Description of the task :: Extract, unchanged, each line of the listing below from its first line through the line that contains "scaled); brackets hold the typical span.", inclusive, and nothing else.

Input records ::
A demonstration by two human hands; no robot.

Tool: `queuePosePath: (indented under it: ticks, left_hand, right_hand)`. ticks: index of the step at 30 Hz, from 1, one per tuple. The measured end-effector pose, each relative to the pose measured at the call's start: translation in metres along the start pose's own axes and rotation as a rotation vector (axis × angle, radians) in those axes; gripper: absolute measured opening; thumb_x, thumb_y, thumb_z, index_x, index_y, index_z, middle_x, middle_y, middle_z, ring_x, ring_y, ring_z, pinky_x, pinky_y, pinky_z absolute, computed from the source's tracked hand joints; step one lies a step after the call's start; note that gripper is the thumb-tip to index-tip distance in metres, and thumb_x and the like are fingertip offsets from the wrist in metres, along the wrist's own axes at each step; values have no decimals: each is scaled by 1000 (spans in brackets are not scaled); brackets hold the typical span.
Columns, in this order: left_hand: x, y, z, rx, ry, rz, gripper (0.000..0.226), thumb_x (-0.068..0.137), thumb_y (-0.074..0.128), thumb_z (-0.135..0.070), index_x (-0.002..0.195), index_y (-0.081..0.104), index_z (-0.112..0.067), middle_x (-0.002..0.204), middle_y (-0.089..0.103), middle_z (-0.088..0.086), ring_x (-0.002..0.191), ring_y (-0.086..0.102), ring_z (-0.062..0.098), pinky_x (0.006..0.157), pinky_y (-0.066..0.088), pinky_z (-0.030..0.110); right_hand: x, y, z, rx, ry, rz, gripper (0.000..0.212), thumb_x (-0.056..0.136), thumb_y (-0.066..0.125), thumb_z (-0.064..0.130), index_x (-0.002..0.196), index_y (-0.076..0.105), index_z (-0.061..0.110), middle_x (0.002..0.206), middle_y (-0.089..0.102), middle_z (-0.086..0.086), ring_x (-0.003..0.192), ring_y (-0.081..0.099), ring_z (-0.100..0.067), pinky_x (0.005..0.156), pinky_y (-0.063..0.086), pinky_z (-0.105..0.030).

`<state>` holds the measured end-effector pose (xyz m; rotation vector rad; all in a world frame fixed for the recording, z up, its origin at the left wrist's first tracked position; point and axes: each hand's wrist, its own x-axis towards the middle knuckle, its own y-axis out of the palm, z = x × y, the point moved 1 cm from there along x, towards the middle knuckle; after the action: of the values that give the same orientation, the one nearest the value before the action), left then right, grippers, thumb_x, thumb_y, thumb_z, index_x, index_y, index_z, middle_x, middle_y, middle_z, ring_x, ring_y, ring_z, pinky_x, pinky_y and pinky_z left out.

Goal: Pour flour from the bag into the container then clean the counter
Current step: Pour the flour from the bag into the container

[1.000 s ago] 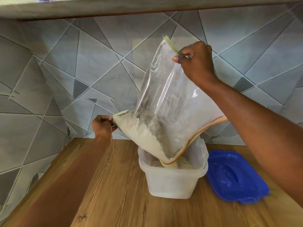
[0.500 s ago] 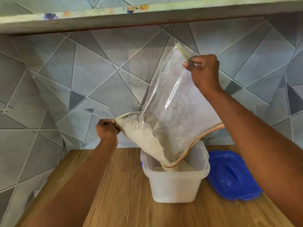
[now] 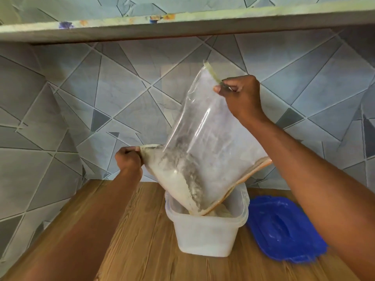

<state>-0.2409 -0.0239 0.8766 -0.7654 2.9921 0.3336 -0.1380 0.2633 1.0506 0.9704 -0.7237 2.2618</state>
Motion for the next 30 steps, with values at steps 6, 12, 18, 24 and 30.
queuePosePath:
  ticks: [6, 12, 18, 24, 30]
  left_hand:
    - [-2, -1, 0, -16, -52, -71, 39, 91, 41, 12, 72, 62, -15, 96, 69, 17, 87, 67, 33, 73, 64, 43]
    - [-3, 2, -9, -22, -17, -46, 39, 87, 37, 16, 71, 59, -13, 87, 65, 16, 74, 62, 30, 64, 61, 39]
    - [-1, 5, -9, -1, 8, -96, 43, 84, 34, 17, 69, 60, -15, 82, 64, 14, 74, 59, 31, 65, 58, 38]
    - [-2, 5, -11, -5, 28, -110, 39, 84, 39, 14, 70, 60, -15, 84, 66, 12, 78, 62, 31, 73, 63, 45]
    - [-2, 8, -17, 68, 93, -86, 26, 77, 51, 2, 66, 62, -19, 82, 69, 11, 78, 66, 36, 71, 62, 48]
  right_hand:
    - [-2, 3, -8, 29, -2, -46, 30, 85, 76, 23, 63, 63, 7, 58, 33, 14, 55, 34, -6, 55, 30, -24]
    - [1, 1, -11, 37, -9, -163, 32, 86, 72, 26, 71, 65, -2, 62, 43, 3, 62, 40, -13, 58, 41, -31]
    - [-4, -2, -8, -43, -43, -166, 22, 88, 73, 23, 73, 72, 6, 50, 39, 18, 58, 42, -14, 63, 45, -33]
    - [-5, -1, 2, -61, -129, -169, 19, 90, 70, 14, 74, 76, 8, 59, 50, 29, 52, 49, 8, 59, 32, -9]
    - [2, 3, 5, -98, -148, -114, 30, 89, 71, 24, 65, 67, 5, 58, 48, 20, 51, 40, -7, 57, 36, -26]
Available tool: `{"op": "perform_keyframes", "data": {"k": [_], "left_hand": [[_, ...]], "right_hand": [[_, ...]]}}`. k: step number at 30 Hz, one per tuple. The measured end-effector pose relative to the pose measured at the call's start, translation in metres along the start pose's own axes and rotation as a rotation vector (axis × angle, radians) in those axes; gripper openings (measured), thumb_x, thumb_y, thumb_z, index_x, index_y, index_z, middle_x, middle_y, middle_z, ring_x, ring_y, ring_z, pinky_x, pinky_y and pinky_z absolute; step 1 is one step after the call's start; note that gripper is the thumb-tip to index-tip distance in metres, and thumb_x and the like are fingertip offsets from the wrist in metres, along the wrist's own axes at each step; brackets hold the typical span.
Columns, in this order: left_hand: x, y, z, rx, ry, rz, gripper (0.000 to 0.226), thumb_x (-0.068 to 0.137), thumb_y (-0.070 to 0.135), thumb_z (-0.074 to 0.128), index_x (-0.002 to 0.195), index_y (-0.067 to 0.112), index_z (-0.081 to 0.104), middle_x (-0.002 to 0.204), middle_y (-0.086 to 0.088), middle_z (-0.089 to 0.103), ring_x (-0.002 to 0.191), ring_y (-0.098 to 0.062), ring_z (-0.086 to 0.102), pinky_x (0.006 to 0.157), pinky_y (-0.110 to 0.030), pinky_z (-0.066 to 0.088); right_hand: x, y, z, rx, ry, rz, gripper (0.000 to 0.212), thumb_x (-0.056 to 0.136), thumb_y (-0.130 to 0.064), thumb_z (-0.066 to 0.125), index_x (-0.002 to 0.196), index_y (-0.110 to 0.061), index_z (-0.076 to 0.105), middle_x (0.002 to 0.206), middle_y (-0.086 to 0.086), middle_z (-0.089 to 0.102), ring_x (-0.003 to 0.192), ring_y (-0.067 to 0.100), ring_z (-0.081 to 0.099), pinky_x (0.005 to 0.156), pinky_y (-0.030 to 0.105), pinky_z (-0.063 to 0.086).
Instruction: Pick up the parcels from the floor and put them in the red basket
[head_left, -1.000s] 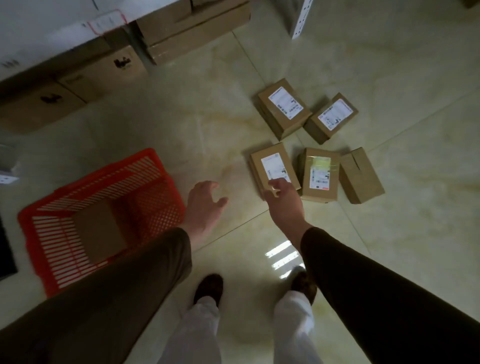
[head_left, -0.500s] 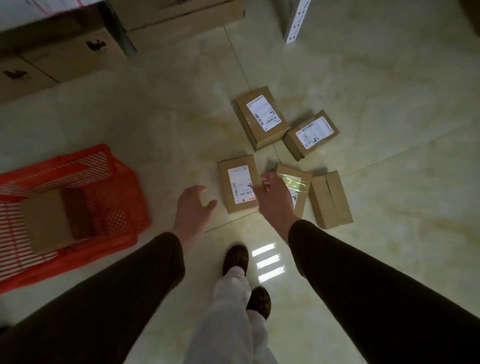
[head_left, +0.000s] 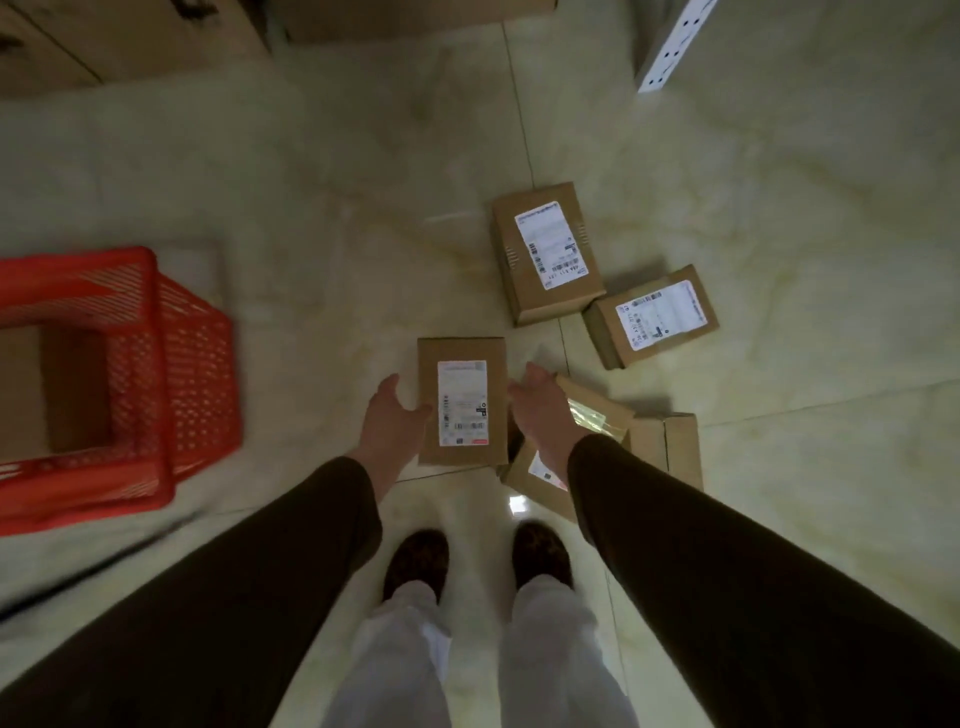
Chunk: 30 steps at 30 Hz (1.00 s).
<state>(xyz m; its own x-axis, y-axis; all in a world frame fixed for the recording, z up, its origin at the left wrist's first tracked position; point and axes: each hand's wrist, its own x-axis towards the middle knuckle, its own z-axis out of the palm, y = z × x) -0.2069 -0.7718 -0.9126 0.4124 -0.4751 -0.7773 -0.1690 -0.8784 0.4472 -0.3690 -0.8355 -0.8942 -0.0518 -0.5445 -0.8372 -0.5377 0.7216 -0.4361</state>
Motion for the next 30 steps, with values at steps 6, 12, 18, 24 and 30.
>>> {"op": "perform_keyframes", "data": {"k": [6,12,18,24,30], "left_hand": [[0.035,-0.018,0.033,-0.043,0.017,-0.074,0.076,0.098,0.023,0.061,0.159,0.015,0.018,0.16,-0.012,0.032,0.14,-0.033,0.042,0.108,-0.04,0.039],[0.043,-0.03,0.051,-0.211,-0.09,-0.111,0.054,0.099,0.016,0.056,0.148,0.018,0.034,0.132,-0.004,0.06,0.12,-0.032,0.06,0.101,-0.049,0.049],[0.012,-0.011,0.029,-0.388,-0.056,-0.112,0.059,0.101,0.012,0.053,0.151,0.023,0.024,0.131,-0.008,0.061,0.115,-0.031,0.063,0.097,-0.05,0.052],[-0.029,0.011,-0.019,-0.436,0.085,-0.008,0.048,0.096,0.026,0.053,0.136,0.043,0.031,0.128,-0.002,0.064,0.105,-0.028,0.068,0.088,-0.051,0.058],[-0.076,0.015,-0.085,-0.513,0.2,0.084,0.049,0.098,0.024,0.056,0.139,0.044,0.036,0.132,0.0,0.06,0.107,-0.026,0.067,0.082,-0.047,0.061]], "right_hand": [[0.051,0.022,0.009,-0.111,-0.121,0.042,0.044,0.108,-0.023,0.046,0.15,-0.011,0.041,0.145,0.011,0.055,0.123,0.028,0.056,0.089,0.031,0.041],[0.069,0.039,0.026,-0.079,-0.256,0.128,0.024,0.107,-0.025,0.05,0.127,-0.015,0.058,0.128,0.008,0.068,0.117,0.027,0.064,0.099,0.04,0.052],[0.042,0.012,0.017,-0.056,-0.198,-0.006,0.037,0.108,-0.021,0.045,0.145,-0.017,0.05,0.13,0.004,0.067,0.104,0.017,0.066,0.066,0.019,0.048],[-0.009,-0.031,0.011,-0.052,-0.08,-0.178,0.033,0.107,-0.019,0.047,0.139,-0.024,0.055,0.112,-0.009,0.061,0.086,0.0,0.059,0.053,0.008,0.044],[-0.072,-0.067,0.043,-0.025,-0.056,-0.307,0.039,0.103,-0.029,0.053,0.142,-0.031,0.057,0.133,0.004,0.061,0.111,0.019,0.067,0.081,0.027,0.06]]}}
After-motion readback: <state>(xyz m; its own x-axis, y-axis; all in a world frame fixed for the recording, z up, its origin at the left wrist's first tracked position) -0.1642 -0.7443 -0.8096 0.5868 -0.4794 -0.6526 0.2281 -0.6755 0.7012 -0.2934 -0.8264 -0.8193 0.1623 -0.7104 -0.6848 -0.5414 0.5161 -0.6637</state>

Reply to the exercise ::
A demonstration by two human hands; no robot.

Tool: `queuePosePath: (indented under it: ticks, left_hand, right_hand)`. ticks: index of the step at 30 Hz, from 1, one per tuple. The measured end-effector pose, each relative to the pose measured at the call's start: translation in metres along the start pose's own axes and rotation as a rotation vector (axis × angle, radians) in those axes; gripper: absolute measured opening; thumb_x, thumb_y, thumb_z, index_x, index_y, index_z, middle_x, middle_y, middle_z, ring_x, ring_y, ring_z, pinky_x, pinky_y, pinky_z absolute, computed from the source's tracked hand joints; step one lies a step after the call's start; note that gripper is the thumb-tip to index-tip distance in metres, and thumb_x and the like are fingertip offsets from the wrist in metres, along the wrist's own axes at each step; values have no decimals: each is scaled by 1000 (spans in brackets are not scaled); brackets hold the typical span.

Work on the exercise is finished.